**Assigned task:** Please repeat exactly the lines below from the one containing "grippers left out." down to the one containing "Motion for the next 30", both included, and nothing else.

**Dataset content:**
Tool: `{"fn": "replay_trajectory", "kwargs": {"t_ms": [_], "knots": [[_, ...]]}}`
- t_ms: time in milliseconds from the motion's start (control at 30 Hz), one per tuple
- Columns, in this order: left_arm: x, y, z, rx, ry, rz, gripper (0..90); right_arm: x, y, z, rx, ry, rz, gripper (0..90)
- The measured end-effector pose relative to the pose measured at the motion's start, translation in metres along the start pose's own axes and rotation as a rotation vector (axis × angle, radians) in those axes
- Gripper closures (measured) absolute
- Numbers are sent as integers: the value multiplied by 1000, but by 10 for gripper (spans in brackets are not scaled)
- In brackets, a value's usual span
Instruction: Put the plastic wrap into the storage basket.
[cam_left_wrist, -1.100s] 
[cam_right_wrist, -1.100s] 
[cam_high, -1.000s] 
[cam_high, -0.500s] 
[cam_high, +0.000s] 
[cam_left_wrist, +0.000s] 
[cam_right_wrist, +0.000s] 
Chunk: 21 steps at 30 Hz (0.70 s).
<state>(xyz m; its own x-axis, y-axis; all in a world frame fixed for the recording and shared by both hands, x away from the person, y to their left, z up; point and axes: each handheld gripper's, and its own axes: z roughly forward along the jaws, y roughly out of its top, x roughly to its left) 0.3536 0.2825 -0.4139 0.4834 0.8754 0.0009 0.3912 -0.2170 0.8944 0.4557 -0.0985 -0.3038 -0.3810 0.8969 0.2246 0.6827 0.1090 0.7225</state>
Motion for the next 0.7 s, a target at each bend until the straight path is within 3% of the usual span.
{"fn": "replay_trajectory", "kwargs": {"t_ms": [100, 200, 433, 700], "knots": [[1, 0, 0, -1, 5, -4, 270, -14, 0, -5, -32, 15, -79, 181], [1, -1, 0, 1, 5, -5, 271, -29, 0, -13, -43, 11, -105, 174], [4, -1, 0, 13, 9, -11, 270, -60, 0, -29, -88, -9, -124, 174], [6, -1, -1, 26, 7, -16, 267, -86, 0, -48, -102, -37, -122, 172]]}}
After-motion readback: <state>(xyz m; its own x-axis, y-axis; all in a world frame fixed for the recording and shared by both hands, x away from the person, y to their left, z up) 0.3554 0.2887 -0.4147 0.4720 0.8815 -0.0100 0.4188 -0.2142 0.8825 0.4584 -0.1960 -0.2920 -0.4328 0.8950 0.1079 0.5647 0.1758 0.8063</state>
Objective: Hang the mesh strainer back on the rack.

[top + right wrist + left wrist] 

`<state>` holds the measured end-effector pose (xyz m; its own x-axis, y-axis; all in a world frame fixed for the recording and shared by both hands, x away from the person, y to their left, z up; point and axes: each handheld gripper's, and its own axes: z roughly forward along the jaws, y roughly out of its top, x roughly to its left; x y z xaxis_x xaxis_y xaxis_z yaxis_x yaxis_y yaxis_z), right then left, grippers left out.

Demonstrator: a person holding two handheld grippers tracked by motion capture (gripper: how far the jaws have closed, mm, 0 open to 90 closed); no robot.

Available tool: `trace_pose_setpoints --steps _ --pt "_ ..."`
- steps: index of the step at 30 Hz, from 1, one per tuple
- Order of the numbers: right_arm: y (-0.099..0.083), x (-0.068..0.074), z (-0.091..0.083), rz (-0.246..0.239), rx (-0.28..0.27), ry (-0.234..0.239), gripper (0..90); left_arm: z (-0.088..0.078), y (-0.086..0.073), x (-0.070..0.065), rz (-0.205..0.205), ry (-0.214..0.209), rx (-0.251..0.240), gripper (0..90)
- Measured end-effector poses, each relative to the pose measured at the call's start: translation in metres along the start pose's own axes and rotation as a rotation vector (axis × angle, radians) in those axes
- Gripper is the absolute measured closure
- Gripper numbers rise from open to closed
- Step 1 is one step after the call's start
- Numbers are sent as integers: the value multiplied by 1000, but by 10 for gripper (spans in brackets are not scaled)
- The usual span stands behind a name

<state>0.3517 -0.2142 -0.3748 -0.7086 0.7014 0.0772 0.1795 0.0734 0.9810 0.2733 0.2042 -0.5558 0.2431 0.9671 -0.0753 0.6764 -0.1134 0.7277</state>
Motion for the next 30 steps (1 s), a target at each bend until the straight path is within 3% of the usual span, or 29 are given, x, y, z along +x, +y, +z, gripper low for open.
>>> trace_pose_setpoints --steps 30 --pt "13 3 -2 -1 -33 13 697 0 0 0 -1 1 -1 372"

**Completed exercise:**
`<state>` holds the measured end-effector pose (xyz m; its own x-axis, y-axis; all in a world frame fixed for the recording and shared by both hands, x away from the person, y to their left, z up; point and axes: each handheld gripper's, and its own axes: z roughly forward along the jaws, y roughly out of its top, x roughly to its left; x y z xaxis_x xaxis_y xaxis_z yaxis_x yaxis_y yaxis_z), right then left, grippers left out.

Demonstrator: a person holding two handheld grippers tracked by motion capture (gripper: how far the jaws have closed, mm, 0 open to 90 closed); no robot.

Available tool: `trace_pose_setpoints --steps _ --pt "_ ..."`
- steps: index of the step at 30 Hz, from 1, one per tuple
- Order of the numbers: right_arm: y (-0.099..0.083), x (-0.068..0.074), z (-0.091..0.083), rz (-0.246..0.239), rx (-0.28..0.27), ry (-0.234..0.239), gripper (0..90); left_arm: z (-0.088..0.078), y (-0.086..0.073), x (-0.070..0.065), rz (-0.205..0.205), ry (-0.214..0.209), rx (-0.251..0.240), gripper (0..90)
- Measured end-effector poses, each relative to the pose measured at the call's start: translation in metres along the start pose's own axes and rotation as a rotation vector (axis × angle, radians) in those axes
- Gripper is the absolute measured closure
- Gripper numbers rise from open to closed
- Step 1 is one step after the call's start
- Numbers are sent as integers: the value multiplied by 1000, but by 10 for gripper (spans in brackets are not scaled)
- The usual span stands behind a name

<state>0.3517 -0.2142 -0.3748 -0.7086 0.7014 0.0772 0.1795 0.0734 0.9810 0.2733 0.2042 -0.5558 0.2431 0.9671 -0.0753 0.6764 -0.1134 0.7277</state>
Motion for the next 30 steps (1 s), a target at each bend until the straight path is within 3% of the usual span, or 29 are given, x, y, z along +x, +y, +z, gripper low for open.

The requested output has been given in full.